▶ Your instructions
Could you print the entries below exactly, starting at the line that contains "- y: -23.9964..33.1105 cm" and stopping after the last one?
Data for this task Block Start
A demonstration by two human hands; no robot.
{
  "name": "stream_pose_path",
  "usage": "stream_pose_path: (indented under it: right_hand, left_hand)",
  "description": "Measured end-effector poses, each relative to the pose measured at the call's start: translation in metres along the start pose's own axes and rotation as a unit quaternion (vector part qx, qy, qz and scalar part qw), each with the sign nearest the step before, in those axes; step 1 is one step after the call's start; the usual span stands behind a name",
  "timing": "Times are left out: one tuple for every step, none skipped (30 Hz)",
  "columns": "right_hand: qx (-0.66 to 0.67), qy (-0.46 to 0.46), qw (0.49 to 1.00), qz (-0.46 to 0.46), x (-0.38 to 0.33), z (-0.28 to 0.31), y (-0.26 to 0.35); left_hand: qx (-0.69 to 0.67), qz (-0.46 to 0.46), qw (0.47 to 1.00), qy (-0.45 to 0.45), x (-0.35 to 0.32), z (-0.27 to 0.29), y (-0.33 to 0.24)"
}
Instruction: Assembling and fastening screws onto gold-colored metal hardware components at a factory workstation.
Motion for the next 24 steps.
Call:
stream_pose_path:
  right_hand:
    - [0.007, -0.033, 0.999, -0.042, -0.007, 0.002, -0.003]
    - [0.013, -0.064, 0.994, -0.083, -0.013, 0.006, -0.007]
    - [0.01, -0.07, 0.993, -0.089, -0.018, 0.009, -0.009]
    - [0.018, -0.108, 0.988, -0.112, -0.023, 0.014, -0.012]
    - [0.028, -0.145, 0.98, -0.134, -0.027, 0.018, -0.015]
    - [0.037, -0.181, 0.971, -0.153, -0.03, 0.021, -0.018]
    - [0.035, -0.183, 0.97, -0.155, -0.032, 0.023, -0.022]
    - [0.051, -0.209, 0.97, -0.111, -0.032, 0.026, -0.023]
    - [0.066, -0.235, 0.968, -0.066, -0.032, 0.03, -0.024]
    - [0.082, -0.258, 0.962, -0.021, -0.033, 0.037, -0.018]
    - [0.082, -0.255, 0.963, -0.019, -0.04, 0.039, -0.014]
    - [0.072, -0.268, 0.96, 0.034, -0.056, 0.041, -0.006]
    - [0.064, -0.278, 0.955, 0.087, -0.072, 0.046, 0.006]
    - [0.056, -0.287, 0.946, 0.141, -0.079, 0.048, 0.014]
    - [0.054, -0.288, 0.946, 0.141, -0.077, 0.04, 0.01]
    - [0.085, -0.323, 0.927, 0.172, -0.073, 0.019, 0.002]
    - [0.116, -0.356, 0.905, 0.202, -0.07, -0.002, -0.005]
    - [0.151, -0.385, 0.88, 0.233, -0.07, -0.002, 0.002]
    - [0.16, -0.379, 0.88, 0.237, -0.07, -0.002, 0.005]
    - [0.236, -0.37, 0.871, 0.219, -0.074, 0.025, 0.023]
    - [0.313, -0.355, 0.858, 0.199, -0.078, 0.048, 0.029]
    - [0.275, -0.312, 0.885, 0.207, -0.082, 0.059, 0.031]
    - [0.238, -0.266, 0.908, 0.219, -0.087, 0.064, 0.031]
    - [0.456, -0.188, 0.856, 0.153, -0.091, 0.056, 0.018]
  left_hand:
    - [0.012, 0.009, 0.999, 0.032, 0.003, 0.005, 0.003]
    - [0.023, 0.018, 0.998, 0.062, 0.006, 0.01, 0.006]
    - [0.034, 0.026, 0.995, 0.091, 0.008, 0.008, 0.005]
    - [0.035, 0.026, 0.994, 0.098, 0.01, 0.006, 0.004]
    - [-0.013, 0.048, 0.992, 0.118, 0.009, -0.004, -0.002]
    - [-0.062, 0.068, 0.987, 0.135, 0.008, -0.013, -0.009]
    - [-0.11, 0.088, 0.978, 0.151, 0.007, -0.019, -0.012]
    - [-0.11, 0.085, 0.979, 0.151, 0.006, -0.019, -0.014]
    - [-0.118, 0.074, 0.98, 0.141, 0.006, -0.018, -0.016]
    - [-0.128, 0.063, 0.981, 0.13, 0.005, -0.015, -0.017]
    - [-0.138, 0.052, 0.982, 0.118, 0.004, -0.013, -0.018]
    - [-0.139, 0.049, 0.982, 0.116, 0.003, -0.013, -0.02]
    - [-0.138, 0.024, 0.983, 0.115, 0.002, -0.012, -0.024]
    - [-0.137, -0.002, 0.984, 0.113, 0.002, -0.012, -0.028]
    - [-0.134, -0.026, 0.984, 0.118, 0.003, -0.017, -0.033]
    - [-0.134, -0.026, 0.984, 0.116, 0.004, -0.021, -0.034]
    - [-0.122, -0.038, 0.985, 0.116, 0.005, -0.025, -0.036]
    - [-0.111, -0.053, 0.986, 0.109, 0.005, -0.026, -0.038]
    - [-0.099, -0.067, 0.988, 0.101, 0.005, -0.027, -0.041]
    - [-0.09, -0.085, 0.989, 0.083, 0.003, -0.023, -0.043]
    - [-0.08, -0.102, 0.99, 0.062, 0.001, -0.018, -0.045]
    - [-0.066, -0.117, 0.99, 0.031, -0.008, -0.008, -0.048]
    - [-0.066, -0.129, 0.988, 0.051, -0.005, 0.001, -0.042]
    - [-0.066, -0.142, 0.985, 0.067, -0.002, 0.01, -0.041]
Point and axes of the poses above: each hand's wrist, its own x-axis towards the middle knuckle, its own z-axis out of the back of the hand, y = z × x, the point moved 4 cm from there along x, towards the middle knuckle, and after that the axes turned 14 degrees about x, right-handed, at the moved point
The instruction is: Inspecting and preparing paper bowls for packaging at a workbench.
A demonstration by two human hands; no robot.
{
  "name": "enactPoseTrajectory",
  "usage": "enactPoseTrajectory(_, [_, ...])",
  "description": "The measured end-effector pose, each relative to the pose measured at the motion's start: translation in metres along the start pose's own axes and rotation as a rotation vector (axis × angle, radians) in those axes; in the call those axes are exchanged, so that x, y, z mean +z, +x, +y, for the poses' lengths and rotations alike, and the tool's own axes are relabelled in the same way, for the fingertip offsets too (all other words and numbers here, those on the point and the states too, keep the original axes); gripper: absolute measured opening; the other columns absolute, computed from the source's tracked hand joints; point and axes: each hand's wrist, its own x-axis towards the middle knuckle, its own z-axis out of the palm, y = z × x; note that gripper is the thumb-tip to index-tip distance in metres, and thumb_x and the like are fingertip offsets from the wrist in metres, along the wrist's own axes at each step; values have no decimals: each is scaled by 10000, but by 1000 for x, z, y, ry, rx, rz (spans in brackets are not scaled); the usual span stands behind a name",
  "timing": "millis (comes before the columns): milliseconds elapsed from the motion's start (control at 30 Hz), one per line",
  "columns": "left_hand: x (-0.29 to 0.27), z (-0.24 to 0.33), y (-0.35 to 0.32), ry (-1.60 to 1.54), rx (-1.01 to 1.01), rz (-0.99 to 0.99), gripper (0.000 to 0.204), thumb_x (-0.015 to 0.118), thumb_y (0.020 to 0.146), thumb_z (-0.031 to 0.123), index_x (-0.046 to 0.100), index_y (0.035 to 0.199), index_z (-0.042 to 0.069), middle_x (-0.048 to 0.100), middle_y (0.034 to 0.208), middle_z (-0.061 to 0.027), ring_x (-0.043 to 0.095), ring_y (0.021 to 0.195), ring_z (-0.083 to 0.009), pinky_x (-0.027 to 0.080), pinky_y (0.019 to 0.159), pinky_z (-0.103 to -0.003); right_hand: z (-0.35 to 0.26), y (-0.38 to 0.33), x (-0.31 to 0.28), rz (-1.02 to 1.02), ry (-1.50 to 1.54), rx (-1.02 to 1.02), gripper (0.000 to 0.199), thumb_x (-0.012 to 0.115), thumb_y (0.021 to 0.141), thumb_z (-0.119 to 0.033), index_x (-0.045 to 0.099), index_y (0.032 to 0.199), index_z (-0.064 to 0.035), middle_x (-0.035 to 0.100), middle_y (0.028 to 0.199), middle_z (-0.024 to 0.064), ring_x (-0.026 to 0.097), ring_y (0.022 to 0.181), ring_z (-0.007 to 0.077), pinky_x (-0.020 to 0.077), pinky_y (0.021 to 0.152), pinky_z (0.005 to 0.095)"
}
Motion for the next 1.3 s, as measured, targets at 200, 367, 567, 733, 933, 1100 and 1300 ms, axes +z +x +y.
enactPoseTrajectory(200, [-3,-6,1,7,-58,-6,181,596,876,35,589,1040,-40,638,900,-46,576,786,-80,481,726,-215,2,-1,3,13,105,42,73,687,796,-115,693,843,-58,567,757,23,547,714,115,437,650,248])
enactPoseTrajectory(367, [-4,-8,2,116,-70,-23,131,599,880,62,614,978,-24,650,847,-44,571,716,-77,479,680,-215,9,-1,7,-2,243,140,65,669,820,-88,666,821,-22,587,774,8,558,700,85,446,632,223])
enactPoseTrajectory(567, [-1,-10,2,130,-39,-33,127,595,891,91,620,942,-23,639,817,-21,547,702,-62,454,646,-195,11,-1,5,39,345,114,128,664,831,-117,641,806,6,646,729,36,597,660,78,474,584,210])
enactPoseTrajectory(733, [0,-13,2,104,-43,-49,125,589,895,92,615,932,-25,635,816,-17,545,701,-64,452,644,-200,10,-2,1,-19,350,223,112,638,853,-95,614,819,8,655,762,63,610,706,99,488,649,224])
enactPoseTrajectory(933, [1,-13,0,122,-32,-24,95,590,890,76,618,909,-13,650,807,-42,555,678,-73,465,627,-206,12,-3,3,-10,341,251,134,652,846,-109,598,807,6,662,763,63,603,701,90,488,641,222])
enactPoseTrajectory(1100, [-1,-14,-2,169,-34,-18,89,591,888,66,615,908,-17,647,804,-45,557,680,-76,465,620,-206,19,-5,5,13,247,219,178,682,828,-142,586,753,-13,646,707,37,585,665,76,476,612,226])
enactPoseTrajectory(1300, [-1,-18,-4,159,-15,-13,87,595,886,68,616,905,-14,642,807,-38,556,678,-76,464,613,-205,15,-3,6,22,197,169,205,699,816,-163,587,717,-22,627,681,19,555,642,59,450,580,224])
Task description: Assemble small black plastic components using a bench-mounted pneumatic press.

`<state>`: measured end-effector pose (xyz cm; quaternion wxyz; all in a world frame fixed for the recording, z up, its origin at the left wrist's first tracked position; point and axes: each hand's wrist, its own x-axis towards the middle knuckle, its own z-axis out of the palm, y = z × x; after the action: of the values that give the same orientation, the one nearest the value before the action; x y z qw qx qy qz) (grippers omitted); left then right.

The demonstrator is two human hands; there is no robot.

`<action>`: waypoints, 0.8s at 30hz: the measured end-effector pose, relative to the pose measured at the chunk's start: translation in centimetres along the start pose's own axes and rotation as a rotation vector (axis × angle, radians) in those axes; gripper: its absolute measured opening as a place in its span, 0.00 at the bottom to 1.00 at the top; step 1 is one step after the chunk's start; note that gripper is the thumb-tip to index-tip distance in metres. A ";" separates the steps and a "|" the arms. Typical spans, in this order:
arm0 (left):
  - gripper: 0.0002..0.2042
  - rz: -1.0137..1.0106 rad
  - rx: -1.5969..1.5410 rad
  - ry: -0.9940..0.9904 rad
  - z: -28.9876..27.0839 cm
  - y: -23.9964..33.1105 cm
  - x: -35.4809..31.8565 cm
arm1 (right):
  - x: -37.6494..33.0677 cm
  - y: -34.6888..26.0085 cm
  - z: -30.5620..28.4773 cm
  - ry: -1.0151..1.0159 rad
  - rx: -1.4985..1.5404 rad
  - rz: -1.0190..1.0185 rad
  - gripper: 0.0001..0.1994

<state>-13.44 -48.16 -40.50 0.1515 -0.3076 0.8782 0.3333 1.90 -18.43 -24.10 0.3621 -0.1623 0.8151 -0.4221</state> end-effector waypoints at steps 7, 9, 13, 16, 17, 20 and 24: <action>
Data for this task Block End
▶ Result for this task
  - y: -23.9964..33.1105 cm
  - x: -35.4809..31.8565 cm
arm1 (right):
  - x: -37.6494..33.0677 cm
  - y: -34.6888..26.0085 cm
  - z: -30.5620..28.4773 cm
  - ry: -1.0151..1.0159 rad
  - rx: -1.4985..1.5404 rad
  - rz: -1.0190..1.0185 rad
  - gripper: 0.0001..0.1994

<state>-13.44 -48.16 -40.50 0.1515 -0.3076 0.8782 0.3333 1.90 -18.43 -24.10 0.3621 -0.1623 0.8151 -0.4221</state> end-effector waypoints at steps 7, 9, 13, 16, 17, 20 and 24: <action>

The response is complete as it stands.